Подобные мысли разгоняли вокруг меня тьму, однако не до конца. Я был не в ладах со своим окружением; презирал бессмысленную жизнь, так называемое аристократическое устройство общества; кроме того, мой отец не желал больше давать мне денег; я стал для него обузой; и в этом состоянии нестерпимой зависимости и тревоги я обратил свои взоры на Америку. Во мне крепло желание найти денег и эмигрировать; казалось, новые земли манят меня. Мне захотелось стать писателем или учителем; мне захотелось повидать мир, набраться жизненного опыта; мне захотелось свободы, любви, почестей, всего того, о чем в душе бредят юноши; у меня кипела кровь...
Как-то мы крупно поспорили с отцом, и он сказал мне, что в моем возрасте сам зарабатывал себе на жизнь. Это определило наши дальнейшие отношения, тем более что как раз тогда у меня в ушах звучала песня Германа Гримма с такой строчкой: «Мы все стремимся к равенству пред Богом и законом, и в этом смысл истории людей». Как раз этого хотел и я, или думал, что хотел — равенства — «Em uber Alles sich ausstreckendes Verlagen nach Gleichheit vor Gott und vor dem Gesetze...»
Боюсь, скажете, не так уж много в этой фразе; но я привожу ее тут, потому что она произвела на меня потрясающее впечатление. В первый раз мне пришло в голову, что равенство может быть мотивом чего угодно, не говоря уж о современной политике.

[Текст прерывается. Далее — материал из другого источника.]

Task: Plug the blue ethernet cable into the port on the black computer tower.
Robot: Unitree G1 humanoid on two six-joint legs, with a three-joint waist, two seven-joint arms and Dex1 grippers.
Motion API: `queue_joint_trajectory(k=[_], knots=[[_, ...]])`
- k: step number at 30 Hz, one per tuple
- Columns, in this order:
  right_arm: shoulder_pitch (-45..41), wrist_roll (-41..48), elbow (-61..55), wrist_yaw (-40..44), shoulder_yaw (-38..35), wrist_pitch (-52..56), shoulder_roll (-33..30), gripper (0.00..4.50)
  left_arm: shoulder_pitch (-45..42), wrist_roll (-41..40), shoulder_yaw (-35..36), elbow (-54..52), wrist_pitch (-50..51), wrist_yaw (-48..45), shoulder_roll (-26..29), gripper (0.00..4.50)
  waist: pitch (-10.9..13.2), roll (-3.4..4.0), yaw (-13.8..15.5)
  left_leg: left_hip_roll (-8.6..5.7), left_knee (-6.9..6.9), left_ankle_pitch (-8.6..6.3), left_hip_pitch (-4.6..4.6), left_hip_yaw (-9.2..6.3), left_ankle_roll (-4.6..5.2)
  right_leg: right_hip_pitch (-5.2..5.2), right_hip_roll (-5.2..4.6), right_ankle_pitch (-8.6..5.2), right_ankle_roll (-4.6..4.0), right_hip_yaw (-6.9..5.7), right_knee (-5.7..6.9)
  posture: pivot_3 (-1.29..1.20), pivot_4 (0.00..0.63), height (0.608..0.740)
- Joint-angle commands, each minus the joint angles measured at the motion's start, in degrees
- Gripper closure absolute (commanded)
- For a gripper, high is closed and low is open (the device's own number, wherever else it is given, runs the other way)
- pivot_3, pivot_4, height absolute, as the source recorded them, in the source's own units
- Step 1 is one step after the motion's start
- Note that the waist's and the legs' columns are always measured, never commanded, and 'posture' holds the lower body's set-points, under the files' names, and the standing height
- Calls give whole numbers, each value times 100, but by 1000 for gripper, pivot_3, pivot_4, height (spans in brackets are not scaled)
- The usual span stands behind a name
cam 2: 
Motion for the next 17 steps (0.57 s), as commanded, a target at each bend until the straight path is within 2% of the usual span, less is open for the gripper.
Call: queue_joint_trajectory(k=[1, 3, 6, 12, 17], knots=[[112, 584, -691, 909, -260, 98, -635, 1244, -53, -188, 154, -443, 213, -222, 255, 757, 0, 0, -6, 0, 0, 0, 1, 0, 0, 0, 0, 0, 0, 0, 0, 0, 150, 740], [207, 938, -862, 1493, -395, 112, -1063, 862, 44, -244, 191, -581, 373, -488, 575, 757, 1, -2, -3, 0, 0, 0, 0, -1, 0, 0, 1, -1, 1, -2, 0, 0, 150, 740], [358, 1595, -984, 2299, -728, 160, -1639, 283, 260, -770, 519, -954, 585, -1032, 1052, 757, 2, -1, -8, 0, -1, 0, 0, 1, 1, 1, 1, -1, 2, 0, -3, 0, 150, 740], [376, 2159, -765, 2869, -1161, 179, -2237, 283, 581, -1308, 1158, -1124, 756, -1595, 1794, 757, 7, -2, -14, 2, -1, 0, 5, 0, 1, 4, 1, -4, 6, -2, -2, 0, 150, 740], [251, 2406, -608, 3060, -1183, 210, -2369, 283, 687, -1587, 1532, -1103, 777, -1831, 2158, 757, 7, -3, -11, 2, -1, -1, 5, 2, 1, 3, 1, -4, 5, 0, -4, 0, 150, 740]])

Через несколько дней после скандала я объявил отцу, что намерен отправиться в Америку, и спросил, не может ли он ссудить мне пятьсот марок (125$) на дорогу до Нью-Йорка. Сумму в пятьсот марок я назвал, потому что он обещал мне столько на первый год моей учебы в университете. Я сказал ему, что беру эти деньги в долг, а не как подарок, и в конце концов получил их, потому что меня поддержала Сьюзел — такой доброты я никак не ожидал от нее и проникся стыдом и благодарностью. Однако Сьюзел не нужна была моя благодарность; ей просто хотелось избавиться от меня, как она сказала: если бы я остался, то был бы обузой для своего отца.
Четвертым классом я доехал до Гамбурга и через три дня был уже на корабле, в каюте третьего класса, где оказался единственным более или менее образованным человеком и большую часть времени провел в одиночестве, уча английский язык. Тем не менее пару знакомств я все-таки завел. Молодой парень Людвиг Хеншель работал на корабле официантом, но он успел поработать в Англии и считал Америку владением Тома Тиддлера [1]. Ему нравилось хвастаться и давать мне советы; и все-таки он был горд знакомством со мной из-за моей учености, а я терпел его, в основном потому, что его отношение ко мне льстило моему самолюбию.
Еще там был немец с севера, которого звали Рабен и который считал себя журналистом, хотя у него было больше самомнения, чем начитанности, и о настоящем образовании он мог только мечтать. Маленький, худенький, с серыми глазами и словно отбеленными ресницами и волосами, он обычно разговаривал возбужденным стаккато и имел обыкновение прямо смотреть в глаза. Внутренний голос подсказывал мне держаться от него подальше, но я так плохо знал жизнь, что принял его взгляд за доказательство абсолютной честности, да еще отругал свой внутренний голос. Знай я о нем тогда то, что узнал позже, я бы... Ладно, нечего попусту кулаками махать! Иуда не появляется среди людей с выжженным на лбу клеймом. Кажется, я не нравился Рабе-ну. Вначале он попытался подружиться со мной, однако в каком-то споре привел латинскую цитату и понял, что я уловил ошибку. Тогда он стал держаться подальше и попытался увести с собой Хеншеля, но Людвиг лучше знал жизнь, чем книги, и признался мне, что не доверяет ни мужчинам, ни женщинам с белыми ресницами. Вот уж правда, мужчина что ребенок!
На корабле я свел знакомство также с Исааком Глюк-штейном, евреем из Лембурга, у которого не было денег, но который немножко знал английский язык и ни минуты не сомневался в своем будущем. «Через пять лет я разбогатею», — то и дело слетало с его языка. Пять лет! В книжку он не заглядывал, но все время пытался с кем-нибудь поговорить по-английски и к концу путешествия понимал английскую речь лучше меня, хотя не умел ни читать, ни писать по-английски, тогда как я читал с легкостью... Когда мы сошли на берег, он исчез из моей жизни, тем не менее мне известно, что он теперь знаменитый нью-йоркский банкир и сказочно богат. У него была единственная цель, и он был готов расшибиться в лепешку ради нее; в его случае страсть предсказывала победу.